-- WHAT IS NEEDED --
Reproduce the lines below exactly, from the one containing "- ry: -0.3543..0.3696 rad" through the one containing "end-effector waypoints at", both included. Leave out any pictures.
━━━━━━━━━━━━━━━━
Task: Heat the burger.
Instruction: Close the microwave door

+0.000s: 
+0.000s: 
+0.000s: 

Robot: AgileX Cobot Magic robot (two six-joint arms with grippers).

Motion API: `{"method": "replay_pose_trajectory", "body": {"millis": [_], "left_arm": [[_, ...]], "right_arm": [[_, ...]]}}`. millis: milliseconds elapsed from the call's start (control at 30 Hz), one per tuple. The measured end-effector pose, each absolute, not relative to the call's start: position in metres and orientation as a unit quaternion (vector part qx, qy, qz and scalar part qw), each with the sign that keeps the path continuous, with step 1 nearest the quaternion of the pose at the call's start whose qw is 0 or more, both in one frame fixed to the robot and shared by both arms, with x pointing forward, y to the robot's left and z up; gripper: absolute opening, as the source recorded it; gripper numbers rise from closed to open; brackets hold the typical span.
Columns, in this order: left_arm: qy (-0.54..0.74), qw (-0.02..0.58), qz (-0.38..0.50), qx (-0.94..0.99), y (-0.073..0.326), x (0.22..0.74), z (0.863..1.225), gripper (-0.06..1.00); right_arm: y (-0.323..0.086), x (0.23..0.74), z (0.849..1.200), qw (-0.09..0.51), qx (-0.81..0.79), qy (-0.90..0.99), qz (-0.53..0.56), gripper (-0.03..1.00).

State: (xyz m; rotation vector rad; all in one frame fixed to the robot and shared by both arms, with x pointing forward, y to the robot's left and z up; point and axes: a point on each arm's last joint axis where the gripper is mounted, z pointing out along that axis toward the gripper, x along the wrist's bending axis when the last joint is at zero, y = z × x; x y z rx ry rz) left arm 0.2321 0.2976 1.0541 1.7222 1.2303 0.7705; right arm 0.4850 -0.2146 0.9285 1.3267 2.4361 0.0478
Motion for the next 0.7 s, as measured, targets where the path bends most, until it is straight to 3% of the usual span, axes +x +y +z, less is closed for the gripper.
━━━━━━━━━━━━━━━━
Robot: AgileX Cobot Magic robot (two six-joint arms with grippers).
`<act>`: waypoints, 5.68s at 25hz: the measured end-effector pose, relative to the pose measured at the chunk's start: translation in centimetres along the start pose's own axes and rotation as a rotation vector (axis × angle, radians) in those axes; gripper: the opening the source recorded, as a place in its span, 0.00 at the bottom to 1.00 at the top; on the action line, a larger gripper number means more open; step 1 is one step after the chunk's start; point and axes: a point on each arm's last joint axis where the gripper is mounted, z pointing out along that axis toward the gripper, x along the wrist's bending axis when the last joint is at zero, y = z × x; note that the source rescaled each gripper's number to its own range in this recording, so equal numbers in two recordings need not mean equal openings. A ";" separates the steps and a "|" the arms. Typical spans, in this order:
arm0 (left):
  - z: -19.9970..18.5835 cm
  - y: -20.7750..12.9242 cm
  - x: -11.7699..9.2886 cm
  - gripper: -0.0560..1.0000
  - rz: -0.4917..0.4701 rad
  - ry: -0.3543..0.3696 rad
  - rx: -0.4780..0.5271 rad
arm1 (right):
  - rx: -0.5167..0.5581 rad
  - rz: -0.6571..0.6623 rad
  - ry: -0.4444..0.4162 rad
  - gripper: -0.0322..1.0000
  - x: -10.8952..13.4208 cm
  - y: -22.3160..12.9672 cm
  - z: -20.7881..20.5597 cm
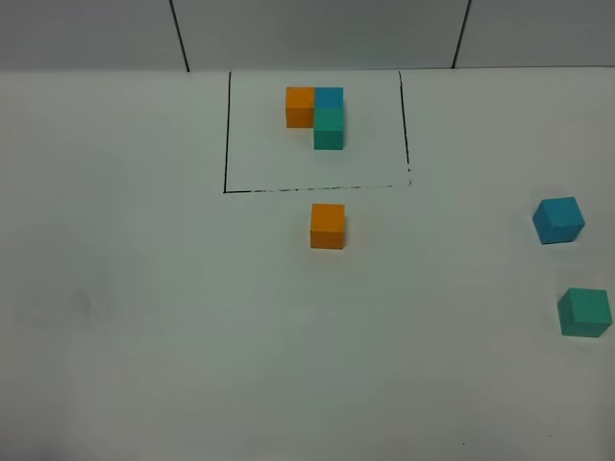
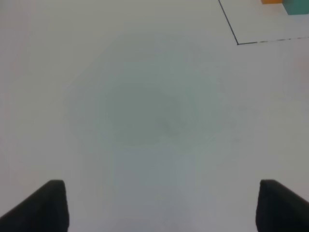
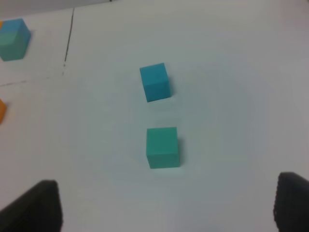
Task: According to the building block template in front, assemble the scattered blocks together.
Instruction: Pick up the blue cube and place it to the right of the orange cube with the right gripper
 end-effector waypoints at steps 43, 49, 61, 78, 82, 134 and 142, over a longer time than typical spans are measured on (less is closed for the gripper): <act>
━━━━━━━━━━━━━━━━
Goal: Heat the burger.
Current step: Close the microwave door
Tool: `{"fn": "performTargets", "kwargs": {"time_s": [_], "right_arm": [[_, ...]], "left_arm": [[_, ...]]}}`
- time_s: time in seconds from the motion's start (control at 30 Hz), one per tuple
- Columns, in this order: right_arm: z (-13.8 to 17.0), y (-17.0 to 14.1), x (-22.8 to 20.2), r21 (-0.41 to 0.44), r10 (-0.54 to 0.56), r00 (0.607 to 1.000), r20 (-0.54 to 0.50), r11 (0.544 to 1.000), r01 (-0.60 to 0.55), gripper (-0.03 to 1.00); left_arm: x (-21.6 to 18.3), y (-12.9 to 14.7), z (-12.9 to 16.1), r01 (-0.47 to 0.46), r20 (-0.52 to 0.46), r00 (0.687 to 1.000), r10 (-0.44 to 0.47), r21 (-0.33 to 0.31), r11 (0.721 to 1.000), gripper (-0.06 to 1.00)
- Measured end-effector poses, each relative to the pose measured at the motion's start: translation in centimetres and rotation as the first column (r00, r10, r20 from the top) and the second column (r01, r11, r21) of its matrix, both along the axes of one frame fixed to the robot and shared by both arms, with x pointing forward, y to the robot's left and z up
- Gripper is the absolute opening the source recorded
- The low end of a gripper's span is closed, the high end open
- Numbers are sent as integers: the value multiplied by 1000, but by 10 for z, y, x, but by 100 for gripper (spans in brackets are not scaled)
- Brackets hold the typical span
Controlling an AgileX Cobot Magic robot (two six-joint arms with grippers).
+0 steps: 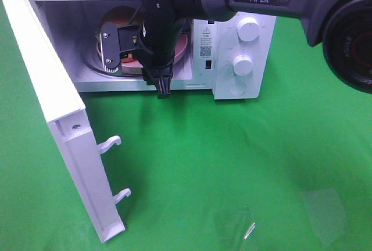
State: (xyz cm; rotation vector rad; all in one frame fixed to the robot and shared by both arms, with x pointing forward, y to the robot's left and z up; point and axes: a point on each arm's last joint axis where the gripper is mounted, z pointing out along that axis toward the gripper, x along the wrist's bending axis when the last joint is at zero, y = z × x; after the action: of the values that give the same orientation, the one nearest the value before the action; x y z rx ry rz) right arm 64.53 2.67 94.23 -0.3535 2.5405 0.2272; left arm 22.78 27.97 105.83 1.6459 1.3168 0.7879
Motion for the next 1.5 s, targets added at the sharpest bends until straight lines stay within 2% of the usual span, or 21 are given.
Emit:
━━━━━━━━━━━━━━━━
-- SOLUTION TO THE PROBLEM --
  - ry: -0.3543..0.3696 rad
  - rx: -0.4780..0.5271 rad
arm1 (right):
  - rx: -0.5167..0.5581 rad
  - rz: -0.6571..0.6623 rad
  - ry: -0.4444..0.4162 rad
  - gripper: -0.0322..1.0000
  - x: -10.8952..13.4208 cm
  - y: -22.3160..12.9672 cm
  - z: -20.7881..20.5597 cm
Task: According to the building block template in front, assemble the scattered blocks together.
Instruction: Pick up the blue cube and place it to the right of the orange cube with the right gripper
 end-effector waypoints at steps 43, 49, 61, 78, 82, 134 and 142, over a longer time than typical spans are measured on (less is closed for the gripper): <act>

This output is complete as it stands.